FIG. 4 shows an embodiment of the present invention. FIG. 2 is a block diagram showing an embodiment of the present invention. FIG. 3 is an operation explanatory diagram for explaining the operation of the surface-in-plane sensor and the sensor controller. FIG. 4 is a flow chart for explaining the operation of the numerical control device when positioning is performed perpendicular to the workpiece. 10 laser processing machine, 20 numerical control device, 21 central processing unit, 30 interactive operation panel, 31 small interactive operation panel, S surface sensor, W workpiece .

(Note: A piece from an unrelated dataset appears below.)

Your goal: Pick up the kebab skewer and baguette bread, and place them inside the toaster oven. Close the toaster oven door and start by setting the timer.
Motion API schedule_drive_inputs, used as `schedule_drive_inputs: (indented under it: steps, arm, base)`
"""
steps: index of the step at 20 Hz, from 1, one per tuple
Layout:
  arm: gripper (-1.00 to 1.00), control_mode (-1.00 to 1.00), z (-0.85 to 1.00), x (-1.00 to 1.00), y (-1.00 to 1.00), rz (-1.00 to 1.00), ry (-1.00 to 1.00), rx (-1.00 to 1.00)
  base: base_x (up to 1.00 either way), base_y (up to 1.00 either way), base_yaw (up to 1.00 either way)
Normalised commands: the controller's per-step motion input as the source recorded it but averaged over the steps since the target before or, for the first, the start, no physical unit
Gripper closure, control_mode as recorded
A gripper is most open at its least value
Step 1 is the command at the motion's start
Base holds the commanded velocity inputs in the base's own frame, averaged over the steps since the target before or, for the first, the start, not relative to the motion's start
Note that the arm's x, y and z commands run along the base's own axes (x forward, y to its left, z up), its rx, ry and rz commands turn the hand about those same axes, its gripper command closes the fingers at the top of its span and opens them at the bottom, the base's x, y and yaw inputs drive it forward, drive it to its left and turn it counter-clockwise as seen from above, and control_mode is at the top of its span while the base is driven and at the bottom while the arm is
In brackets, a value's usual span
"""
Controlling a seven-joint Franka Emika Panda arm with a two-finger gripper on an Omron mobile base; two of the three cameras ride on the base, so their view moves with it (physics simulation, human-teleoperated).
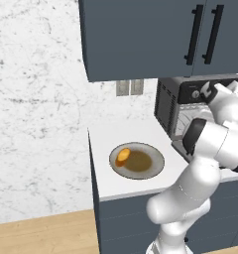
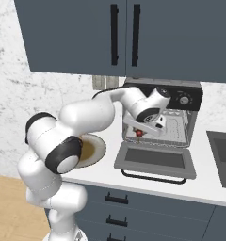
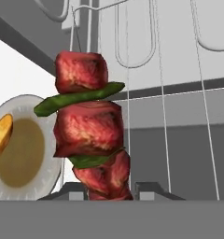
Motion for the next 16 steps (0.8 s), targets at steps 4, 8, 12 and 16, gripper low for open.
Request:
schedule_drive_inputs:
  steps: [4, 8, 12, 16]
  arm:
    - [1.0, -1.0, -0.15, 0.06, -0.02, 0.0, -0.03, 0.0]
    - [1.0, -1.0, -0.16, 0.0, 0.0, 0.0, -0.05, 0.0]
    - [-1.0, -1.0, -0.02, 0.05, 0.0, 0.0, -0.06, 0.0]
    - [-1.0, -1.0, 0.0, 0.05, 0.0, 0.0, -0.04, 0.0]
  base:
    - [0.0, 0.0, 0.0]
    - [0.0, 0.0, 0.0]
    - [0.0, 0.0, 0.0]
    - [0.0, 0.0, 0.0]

   ────────────────────────────────────────────────── ─── Continuation of front page    (72) Inventor Shiro Takayama               1-1 1-1 Asahicho, Kariya City Toyota Koki Co., Ltd.               In the formula company (72) Inventor Yasuo Ishiguro               1 Toyota Town, Toyota City Toyota Motor Corporation               In the formula company (72) Inventor Yoshito Kato               1 Toyota Town, Toyota City Toyota Motor Corporation               In the formula company (72) Inventor Nobuyuki Suzuki               1 Toyota Town, Toyota City Toyota Motor Corporation               In the formula company                    Panel     Referee Kazuhisa Shinnobu     Judge Hideo Shimizu     Referee Yuki Yamada

Claims (1)

(57) [Claims] A processing machine in which teaching is performed before processing of a workpiece so that the processing tool is in a straight position with respect to a processing position on the workpiece, comprising a light emitter and a light receiver attached to a mounting portion of the processing tool. An optical detecting means, and an arc moving means for moving the optical detecting means in an arc with a radius centered on the processing position, and moving the light projecting device and the light receiving device on the arc moving surface during the arc moving. And an arc movement direction changing means for changing a movement direction of the arc movement means, in order for the optical detection means to detect a plane including a plane perpendicular to the processing position, and according to an output of the optical detection means. A processing machine having a surface straightness detection function, comprising: a determination unit for determining the straightness; and a surface direct notification unit for notifying a straightness state based on an output of the determination unit.